Columnist Bob McDowall proposes an integrated approach to the combined issue of equipment qualification and computerized system validation for spectrometers that combines the qualification, day-to-day calibration, and maintenance of the instrument with the validation of the software for a system?s intended purpose.
A suggested integrated approach to the combined issue of equipment qualification and computerized system validation for spectrometers is proposed. It combines the qualification, day-to-day calibration, and maintenance of the instrument with the validation of the software for a system's intended purpose.
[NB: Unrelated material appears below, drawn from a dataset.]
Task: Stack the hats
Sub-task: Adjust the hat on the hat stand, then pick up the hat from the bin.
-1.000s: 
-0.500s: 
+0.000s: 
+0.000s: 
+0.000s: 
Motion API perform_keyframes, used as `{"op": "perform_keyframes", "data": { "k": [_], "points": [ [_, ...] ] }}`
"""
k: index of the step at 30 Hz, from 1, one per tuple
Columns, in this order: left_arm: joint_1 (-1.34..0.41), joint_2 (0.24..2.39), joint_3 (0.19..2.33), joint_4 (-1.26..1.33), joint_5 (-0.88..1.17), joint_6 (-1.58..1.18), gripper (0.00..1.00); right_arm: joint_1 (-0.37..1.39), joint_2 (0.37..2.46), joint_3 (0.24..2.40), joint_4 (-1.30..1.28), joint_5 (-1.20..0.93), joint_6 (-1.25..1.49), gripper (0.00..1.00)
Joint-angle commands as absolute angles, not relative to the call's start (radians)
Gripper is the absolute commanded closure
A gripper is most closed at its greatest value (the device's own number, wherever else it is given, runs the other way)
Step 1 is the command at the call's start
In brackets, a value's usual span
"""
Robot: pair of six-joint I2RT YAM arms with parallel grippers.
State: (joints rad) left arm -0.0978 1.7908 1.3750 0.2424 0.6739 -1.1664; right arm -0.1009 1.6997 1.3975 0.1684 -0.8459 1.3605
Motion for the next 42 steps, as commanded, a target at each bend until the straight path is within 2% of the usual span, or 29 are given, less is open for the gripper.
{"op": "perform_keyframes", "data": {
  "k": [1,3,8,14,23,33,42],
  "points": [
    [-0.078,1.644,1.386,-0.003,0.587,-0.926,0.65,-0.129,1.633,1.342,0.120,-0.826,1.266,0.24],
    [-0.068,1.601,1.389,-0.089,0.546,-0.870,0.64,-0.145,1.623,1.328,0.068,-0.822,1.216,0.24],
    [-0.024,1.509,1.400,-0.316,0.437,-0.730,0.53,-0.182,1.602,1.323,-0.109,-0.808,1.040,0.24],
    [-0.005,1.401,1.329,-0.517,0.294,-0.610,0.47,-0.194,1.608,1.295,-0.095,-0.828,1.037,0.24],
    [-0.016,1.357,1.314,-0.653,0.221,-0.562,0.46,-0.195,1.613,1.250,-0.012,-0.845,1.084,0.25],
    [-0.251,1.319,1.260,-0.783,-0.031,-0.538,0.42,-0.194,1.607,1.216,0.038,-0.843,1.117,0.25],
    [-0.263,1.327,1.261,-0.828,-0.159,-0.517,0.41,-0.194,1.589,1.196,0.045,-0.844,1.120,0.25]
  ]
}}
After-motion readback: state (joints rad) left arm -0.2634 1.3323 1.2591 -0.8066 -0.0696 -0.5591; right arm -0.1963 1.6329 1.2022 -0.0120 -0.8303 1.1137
In an earlier installment of this column (1), I bemoaned the fact that we lack an integrated approach to qualifying our laboratory equipment while validating the computerized system that controls it at the same time. Most spectrometers cannot be separated from the computer system that controls them, or they will not work. In my column (1), I was critical of the good automated manufacturing practice (GAMP) Good Practice Guide for the Validation of Laboratory Computerized Systems (GPG) (2) for its overly complex categorization of laboratory systems and the use of an inappropriate risk assessment methodology for what are essentially commercial off-the-shelf (COTS) software or configurable COTS applications. However, my main concern was the fact that the GAMP GPG virtually ignored the qualification of the equipment when undertaking a validation.
In contrast, the American Association of Pharmaceutical Scientists (AAPS) has taken a different approach with its white paper on analytical instrument qualification (3), which has been incorporated into the United States Pharmacopoeia (USP) as general chapter <1058> (4). This white paper looks at the qualification of the instrument and virtually ignores the software.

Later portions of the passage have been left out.